Graduate Institute of Library, Information and Archival Studies, National Chengchi University, Taipei, Taiwan.
Division of Allergy, Immunology and Rheumatology, Department of Internal Medicine, Taichung Veterans General Hospital, Taichung, Taiwan; Department of Post-Baccalaureate Medicine, College of Medicine, National Chung Hsing University, Taichung, Taiwan.
Comput Methods Programs Biomed. 2023 Jul;237:107575. doi: 10.1016/j.cmpb.2023.107575. Epub 2023 May 3.
Septic arthritis is an infectious disease. Conventionally, the diagnosis of septic arthritis can only be based on the identification of causal pathogens taken from synovial fluid, synovium or blood samples. However, the cultures require several days for the isolation of pathogens. A rapid assessment performed through computer-aided diagnosis (CAD) would bring timely treatment.
A total of 214 non-septic arthritis and 64 septic arthritis images generated by gray-scale (GS) and Power Doppler (PD) ultrasound modalities were collected for the experiment. A deep learning-based vision transformer (ViT) with pre-trained parameters were used for image feature extraction. The extracted features were then combined in machine learning classifiers with ten-fold cross validation in order to evaluate the abilities of septic arthritis classification.
Using a support vector machine, GS and PD features can achieve an accuracy rate of 86% and 91%, with the area under the receiver operating characteristic curves (AUCs) being 0.90 and 0.92, respectively. The best accuracy (92%) and best AUC (0.92) was obtained by combining both feature sets.
This is the first CAD system based on a deep learning approach for the diagnosis of septic arthritis as seen on knee ultrasound images. Using pre-trained ViT, both the accuracy and computation costs improved more than they had through convolutional neural networks. Additionally, automatically combining GS and PD generates a higher accuracy to better assist the physician's observations, thus providing a timely evaluation of septic arthritis.
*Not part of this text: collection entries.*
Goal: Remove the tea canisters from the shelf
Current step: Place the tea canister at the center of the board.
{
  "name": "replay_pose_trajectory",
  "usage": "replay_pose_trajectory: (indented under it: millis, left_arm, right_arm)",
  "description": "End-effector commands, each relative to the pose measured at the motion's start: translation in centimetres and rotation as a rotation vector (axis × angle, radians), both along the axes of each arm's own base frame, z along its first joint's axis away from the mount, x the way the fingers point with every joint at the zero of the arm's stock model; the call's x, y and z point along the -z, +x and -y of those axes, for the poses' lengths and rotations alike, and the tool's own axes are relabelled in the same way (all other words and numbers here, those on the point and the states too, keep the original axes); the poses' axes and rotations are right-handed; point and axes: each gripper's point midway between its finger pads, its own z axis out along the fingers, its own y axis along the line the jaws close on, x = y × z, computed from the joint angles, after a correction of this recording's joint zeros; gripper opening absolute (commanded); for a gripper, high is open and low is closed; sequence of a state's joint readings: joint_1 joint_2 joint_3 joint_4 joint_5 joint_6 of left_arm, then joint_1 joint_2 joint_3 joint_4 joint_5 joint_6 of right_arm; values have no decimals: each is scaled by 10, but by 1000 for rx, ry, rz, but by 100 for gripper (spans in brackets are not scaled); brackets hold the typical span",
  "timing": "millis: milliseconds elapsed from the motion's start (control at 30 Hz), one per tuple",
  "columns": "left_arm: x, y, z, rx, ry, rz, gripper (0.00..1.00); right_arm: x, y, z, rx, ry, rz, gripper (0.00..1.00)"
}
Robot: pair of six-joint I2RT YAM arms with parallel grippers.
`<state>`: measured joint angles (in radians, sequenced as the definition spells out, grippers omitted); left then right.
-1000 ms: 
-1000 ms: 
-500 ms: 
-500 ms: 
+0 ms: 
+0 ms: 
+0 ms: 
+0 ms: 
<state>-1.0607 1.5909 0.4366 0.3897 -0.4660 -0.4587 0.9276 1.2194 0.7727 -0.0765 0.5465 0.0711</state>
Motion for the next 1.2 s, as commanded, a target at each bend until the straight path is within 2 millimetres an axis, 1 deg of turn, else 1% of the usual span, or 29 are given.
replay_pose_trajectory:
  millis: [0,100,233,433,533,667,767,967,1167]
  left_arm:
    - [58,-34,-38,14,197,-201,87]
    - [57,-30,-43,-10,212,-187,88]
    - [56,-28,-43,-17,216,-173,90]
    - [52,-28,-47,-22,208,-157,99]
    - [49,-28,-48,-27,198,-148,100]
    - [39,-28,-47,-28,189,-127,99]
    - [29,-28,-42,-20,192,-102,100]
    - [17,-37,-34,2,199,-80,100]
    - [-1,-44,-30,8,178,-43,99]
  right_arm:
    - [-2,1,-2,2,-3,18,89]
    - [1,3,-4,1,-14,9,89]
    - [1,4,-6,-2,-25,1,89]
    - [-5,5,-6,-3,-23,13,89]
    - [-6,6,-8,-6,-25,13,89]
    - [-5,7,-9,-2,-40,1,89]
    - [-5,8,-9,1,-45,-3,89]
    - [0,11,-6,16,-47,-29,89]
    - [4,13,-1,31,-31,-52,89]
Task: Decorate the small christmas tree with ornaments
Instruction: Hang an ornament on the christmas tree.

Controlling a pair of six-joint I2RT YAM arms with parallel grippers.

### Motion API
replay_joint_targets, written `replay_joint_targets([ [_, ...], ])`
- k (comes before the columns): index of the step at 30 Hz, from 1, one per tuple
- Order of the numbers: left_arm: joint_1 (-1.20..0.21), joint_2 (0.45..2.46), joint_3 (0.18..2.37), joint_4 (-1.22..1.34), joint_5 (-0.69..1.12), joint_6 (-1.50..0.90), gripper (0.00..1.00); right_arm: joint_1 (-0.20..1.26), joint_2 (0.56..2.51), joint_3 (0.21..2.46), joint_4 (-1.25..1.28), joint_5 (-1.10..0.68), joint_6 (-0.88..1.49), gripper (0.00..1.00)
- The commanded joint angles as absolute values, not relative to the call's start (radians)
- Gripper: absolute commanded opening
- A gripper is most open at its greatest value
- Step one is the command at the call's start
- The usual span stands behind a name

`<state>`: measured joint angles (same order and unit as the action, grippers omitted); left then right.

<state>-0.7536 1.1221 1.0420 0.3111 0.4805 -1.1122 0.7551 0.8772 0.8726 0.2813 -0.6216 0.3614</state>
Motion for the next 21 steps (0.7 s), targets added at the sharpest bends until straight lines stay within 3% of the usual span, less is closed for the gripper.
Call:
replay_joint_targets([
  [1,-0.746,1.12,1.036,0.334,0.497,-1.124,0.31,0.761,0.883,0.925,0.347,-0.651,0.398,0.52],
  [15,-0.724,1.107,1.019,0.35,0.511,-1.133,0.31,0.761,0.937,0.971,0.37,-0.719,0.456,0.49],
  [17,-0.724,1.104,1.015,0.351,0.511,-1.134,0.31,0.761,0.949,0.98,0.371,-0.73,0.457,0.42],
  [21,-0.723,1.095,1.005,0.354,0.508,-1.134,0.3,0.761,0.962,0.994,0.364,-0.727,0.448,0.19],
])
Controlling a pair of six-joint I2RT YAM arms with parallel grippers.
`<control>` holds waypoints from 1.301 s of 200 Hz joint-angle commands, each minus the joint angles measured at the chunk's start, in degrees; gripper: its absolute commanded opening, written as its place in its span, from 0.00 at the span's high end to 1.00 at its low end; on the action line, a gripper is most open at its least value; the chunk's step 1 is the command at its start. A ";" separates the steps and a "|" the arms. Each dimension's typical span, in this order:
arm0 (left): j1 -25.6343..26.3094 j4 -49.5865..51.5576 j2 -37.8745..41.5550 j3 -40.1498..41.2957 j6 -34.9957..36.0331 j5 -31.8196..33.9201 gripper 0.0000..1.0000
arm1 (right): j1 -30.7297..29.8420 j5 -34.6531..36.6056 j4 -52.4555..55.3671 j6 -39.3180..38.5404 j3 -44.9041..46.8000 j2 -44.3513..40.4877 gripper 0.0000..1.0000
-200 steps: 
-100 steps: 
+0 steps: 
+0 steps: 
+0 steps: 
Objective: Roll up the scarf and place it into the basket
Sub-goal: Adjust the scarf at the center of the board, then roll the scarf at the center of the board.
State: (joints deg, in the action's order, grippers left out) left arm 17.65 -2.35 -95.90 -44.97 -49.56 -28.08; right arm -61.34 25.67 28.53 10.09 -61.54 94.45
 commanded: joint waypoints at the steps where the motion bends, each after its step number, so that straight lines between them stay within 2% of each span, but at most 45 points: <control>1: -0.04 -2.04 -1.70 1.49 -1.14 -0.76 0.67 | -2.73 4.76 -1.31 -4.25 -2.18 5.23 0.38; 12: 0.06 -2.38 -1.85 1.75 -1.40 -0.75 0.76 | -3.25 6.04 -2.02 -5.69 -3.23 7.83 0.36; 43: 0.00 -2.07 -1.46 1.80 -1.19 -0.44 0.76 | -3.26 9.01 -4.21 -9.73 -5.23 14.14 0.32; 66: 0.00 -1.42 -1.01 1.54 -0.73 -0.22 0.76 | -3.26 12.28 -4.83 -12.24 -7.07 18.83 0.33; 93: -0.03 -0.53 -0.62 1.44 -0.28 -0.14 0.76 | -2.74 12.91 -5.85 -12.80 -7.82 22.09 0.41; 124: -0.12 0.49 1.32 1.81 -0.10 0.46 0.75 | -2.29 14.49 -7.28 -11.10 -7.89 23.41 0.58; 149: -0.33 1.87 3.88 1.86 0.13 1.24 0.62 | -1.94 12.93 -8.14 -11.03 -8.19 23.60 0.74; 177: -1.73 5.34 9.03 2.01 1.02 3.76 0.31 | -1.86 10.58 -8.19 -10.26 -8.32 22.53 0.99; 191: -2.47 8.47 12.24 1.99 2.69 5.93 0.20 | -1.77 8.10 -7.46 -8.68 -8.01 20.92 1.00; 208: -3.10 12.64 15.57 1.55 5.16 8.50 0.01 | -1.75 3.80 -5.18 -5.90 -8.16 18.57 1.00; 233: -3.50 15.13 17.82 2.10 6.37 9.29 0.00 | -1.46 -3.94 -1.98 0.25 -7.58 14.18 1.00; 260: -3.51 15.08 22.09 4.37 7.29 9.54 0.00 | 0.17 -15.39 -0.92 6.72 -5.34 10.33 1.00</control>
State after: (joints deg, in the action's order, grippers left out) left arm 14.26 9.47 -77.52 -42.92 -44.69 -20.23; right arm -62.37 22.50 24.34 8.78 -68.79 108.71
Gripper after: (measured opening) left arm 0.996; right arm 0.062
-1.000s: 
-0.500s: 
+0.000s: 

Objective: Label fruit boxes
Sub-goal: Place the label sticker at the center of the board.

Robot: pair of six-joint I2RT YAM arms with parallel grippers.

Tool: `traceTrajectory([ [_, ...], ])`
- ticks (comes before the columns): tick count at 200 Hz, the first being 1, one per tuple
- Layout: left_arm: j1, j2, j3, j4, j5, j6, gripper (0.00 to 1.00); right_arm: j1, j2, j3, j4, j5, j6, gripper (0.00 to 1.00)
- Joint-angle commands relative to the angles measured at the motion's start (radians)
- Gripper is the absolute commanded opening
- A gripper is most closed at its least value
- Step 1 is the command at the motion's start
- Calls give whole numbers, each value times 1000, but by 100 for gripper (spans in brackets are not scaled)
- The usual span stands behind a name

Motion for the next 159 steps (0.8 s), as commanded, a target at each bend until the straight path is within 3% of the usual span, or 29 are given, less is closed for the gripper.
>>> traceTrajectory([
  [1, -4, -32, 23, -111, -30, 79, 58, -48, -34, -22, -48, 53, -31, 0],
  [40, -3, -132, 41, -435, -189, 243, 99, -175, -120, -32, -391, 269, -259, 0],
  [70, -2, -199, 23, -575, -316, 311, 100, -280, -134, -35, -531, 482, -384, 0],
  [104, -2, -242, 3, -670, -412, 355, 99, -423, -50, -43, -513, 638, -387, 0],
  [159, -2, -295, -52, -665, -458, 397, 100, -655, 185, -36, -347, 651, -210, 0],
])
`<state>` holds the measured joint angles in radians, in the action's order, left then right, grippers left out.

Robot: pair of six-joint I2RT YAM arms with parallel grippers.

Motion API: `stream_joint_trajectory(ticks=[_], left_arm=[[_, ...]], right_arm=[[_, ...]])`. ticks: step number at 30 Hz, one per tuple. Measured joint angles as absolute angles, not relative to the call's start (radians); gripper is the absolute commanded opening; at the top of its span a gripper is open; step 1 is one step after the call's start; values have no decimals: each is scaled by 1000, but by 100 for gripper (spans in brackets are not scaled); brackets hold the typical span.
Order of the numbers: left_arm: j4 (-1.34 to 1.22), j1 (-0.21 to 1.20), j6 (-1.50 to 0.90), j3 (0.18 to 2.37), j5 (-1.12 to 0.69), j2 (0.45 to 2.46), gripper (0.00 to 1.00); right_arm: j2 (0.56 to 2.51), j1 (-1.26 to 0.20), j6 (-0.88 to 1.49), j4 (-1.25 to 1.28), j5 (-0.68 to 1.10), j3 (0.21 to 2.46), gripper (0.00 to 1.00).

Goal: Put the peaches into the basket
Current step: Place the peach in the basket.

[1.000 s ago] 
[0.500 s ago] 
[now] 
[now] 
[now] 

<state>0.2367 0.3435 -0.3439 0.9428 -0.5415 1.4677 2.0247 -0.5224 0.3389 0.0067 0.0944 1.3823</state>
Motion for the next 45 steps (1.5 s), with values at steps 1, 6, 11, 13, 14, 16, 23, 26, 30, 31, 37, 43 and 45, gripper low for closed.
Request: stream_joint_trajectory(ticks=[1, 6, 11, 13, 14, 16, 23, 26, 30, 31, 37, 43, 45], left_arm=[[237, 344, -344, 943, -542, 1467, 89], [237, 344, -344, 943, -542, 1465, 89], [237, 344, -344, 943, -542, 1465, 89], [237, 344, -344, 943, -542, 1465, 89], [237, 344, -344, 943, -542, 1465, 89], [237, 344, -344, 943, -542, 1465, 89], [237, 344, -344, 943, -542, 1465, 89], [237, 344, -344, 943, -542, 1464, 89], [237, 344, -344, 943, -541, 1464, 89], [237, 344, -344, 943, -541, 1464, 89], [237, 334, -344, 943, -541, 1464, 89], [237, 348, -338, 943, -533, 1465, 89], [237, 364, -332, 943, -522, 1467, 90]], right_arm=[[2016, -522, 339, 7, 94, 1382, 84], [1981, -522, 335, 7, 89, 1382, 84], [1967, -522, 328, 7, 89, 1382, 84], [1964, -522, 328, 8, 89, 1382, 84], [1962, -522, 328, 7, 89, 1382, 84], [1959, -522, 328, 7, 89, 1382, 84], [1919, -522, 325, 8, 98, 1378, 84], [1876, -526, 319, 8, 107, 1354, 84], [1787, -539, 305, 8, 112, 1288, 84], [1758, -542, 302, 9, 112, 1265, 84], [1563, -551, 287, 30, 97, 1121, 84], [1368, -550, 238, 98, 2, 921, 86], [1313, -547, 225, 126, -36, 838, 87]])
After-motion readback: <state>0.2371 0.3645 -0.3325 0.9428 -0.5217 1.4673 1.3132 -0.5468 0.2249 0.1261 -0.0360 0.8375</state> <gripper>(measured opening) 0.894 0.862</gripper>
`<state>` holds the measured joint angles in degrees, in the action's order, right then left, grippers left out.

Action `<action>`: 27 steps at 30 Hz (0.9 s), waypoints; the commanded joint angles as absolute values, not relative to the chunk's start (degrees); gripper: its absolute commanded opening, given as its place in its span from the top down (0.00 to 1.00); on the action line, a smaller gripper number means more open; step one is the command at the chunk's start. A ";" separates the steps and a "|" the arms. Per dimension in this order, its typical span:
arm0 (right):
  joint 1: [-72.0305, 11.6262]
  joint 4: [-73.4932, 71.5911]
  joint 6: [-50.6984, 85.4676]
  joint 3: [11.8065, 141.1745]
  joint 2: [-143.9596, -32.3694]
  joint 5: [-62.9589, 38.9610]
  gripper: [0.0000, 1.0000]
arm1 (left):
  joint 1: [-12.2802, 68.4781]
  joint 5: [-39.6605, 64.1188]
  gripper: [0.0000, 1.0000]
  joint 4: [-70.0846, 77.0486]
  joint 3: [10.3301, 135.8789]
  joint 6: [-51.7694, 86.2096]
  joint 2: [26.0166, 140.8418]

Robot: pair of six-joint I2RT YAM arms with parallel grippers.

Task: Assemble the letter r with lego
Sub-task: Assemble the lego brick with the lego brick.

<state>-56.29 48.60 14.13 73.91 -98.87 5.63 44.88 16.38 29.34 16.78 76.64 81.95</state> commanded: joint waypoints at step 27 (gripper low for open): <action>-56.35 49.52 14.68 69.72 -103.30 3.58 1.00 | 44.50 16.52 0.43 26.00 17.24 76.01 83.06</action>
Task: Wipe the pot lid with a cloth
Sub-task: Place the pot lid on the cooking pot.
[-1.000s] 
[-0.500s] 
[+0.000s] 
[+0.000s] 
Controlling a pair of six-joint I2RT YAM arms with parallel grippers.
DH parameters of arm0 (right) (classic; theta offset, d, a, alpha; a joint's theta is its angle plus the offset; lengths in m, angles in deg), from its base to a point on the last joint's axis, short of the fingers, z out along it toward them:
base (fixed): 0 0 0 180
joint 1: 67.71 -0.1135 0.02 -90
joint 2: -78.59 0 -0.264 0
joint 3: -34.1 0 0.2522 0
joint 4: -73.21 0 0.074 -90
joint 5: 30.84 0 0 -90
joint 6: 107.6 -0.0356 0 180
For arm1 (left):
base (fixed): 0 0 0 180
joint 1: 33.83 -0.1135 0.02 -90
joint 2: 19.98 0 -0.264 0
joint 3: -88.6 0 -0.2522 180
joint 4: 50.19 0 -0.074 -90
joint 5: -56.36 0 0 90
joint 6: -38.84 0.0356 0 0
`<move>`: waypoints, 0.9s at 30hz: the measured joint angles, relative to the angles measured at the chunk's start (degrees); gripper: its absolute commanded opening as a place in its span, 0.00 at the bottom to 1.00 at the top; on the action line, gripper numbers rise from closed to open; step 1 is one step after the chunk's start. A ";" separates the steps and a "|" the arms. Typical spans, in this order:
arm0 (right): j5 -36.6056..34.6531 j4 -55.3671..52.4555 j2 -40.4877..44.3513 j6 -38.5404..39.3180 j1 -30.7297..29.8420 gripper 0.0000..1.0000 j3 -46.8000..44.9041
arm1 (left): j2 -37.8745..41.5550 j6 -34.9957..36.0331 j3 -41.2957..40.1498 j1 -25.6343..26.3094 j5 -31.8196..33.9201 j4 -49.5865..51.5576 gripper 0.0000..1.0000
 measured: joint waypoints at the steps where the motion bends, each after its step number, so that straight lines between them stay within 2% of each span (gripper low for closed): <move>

化脓性关节炎是一种传染病。传统上,化脓性关节炎的诊断只能基于从滑液、滑膜或血液样本中识别致病病原体。然而,培养物需要几天时间才能分离出病原体。通过计算机辅助诊断(CAD)进行快速评估将带来及时的治疗。
共收集了 214 例非化脓性关节炎和 64 例化脓性关节炎的灰度(GS)和功率多普勒(PD)超声图像用于实验。使用具有预训练参数的基于深度学习的视觉转换器(ViT)进行图像特征提取。然后,将提取的特征与机器学习分类器结合使用,进行十折交叉验证,以评估化脓性关节炎分类的能力。
使用支持向量机,GS 和 PD 特征的准确率分别达到 86%和 91%,相应的受试者工作特征曲线下面积(AUC)分别为 0.90 和 0.92。通过组合两个特征集,获得了最佳的准确率(92%)和最佳 AUC(0.92)。
这是第一个基于深度学习方法的用于诊断膝关节超声图像化脓性关节炎的 CAD 系统。使用预训练的 ViT,准确性和计算成本都比卷积神经网络有了更大的提高。此外,自动组合 GS 和 PD 可以产生更高的准确率,以更好地辅助医生的观察,从而对化脓性关节炎进行及时评估。